Zu Beginn haben Marlis und ich zu zweit gearbeitet und mehr aus persönllicher Ambition heraus Kulturprojekte gemeinsam ausgedacht, angestoßen und umgesetzt. Das ist das Beste an einem kleinen Team (und zwei sind nun das wirklich denkbar kleinste Modell von „Team“): Entscheidungen werden schnell gefällt, Aufgaben direkt verteilt, und im Idealfall wird die Arbeit auch sofort angepackt. Das ist Effizienz, die ich mir in größeren Zusammenhängen oft wünsche! Marlis und ich tickten da – und ticken immer noch – sehr ähnlich. Glücklicherweise. Wir waren und sind ein wirklich gutes Mikro-Team. (Danke an der der Stelle, liebe Marlis :-))

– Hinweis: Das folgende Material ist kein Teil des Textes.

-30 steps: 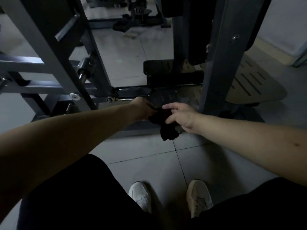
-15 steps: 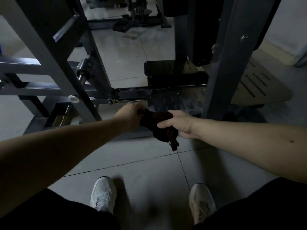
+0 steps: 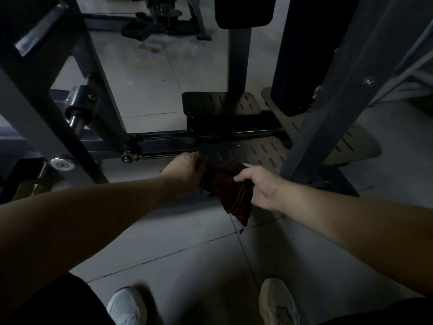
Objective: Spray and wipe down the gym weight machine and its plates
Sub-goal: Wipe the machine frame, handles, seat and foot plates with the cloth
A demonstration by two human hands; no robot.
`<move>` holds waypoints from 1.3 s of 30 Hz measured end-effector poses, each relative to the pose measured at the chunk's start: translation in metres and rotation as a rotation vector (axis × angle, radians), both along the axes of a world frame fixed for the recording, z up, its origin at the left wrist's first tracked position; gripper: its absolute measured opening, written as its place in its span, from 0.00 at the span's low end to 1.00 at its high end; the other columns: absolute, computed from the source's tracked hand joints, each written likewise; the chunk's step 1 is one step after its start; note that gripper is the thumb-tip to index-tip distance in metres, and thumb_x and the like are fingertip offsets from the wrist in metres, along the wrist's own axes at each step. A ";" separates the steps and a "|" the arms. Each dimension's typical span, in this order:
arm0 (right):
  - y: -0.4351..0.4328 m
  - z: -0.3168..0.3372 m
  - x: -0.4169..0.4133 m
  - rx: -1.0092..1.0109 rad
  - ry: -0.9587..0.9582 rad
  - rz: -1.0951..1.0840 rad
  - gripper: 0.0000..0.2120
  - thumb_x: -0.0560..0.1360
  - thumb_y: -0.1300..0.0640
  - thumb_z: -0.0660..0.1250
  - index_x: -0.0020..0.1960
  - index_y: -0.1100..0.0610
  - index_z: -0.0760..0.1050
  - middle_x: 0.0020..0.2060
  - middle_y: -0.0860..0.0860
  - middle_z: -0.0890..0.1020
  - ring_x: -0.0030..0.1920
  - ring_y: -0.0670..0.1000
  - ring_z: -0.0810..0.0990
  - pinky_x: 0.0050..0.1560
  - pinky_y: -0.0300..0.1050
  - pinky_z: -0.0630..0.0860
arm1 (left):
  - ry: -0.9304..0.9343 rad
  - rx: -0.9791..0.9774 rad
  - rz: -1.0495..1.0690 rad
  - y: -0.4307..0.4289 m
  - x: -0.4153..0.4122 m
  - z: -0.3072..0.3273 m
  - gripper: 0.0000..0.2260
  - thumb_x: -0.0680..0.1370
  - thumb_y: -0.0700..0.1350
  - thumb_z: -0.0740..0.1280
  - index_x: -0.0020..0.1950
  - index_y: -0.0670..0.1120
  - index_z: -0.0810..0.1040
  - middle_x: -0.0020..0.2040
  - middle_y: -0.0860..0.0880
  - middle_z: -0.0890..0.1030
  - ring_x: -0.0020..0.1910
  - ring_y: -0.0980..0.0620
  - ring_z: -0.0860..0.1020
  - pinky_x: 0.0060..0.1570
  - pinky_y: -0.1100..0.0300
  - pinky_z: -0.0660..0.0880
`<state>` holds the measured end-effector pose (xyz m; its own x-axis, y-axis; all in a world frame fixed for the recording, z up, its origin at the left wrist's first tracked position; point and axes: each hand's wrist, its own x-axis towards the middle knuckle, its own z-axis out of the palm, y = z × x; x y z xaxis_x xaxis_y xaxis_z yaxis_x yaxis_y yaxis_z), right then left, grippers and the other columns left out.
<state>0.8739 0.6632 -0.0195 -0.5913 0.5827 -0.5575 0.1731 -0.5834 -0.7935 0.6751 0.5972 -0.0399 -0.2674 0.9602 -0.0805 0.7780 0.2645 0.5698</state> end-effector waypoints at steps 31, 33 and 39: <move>0.072 -0.082 -0.078 1.143 -1.085 0.107 0.25 0.83 0.55 0.57 0.78 0.60 0.66 0.81 0.55 0.60 0.81 0.55 0.54 0.80 0.52 0.55 | 0.117 0.033 -0.080 0.071 -0.068 -0.069 0.20 0.77 0.48 0.74 0.68 0.43 0.80 0.69 0.43 0.74 0.67 0.38 0.66 0.68 0.54 0.61; 0.015 -0.087 -0.084 1.249 -0.925 0.242 0.26 0.83 0.54 0.58 0.80 0.58 0.64 0.82 0.52 0.57 0.82 0.52 0.50 0.81 0.53 0.54 | 0.169 0.113 -0.114 0.065 -0.065 -0.068 0.15 0.77 0.45 0.71 0.61 0.40 0.84 0.63 0.39 0.79 0.63 0.35 0.72 0.63 0.53 0.60; 0.060 -0.070 -0.057 1.084 -1.264 0.232 0.32 0.82 0.53 0.58 0.83 0.58 0.53 0.83 0.55 0.48 0.82 0.56 0.45 0.81 0.56 0.53 | 0.271 0.160 -0.140 0.066 -0.066 -0.075 0.13 0.79 0.43 0.68 0.61 0.41 0.84 0.62 0.39 0.81 0.62 0.35 0.76 0.61 0.52 0.58</move>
<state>0.8171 0.7235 -0.0893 -0.2397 0.9600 -0.1444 0.9694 0.2286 -0.0893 0.6089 0.6631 -0.1148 -0.1234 0.9838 0.1299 0.9291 0.0685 0.3634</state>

2017: „Flagge zeigen“ mit dem LVR in Bonn

Das alles spielte sich 2016 ab; warum wollten wir uns denn eigentlich überhaupt irgendwie nennen, könnte man sich jetzt vielleicht fragen. In dem Moment ging es einfach darum, potenziellen Kooperationspartnern oder Auftraggebern gegenüber gemeinsam auftreten zu können. Und so haben wir dann im Frühjahr/Sommer 2017  schon ein erstes großes, wirklich interessantes Projekt entwickeln dürfen. Gemeinsam mit dem und zugleich auch im Auftrag des Landschaftsverbands Rheinland setzten wir im Rahmen der Quartiersentwicklung in Bonn-Villich eine Kunstaktion um. Unser Auftrag: Menschen mit Beeinträchtigungen, die in einer Wohngruppe zusammen lebten, mit Kindern aus den benachbarten Schulen gemeinsam künstlerisch aktiv werden lassen. Wir nannten das Projekt: „Flagge zeigen!“. Marlis hat hervorragende Kontakte in die Szene bildender Kunstschaffender. Sie leitete 25 Jahre lang die Jugendart-Galerie im Auftrag des Schulamts der Stadt Köln, und gemeinsam mit bildenden Künstlerinnen und Künstlern hat sie so über die Jahre viele, großartige Projekte an Schulen im Großraum Köln initiieren können. Wir überlegten, wer für unser Projekt in Bonn passend sein und Spaß daran haben könnte – und fragten Thomas Baumgärtel an. Der sogenannte Bananensprayer hat ein großes Atelier in einem Industriepark in Köln-Dellbrück, also direkt um die Ecke der kunstkönner-Zentrale im rechtsrheinischen Köln. Marlis ist schon lange mit Thomas befreundet, und er sagte sofort zu, als wir ihn fragten, ob er sich eine Kooperation vorstellen könne.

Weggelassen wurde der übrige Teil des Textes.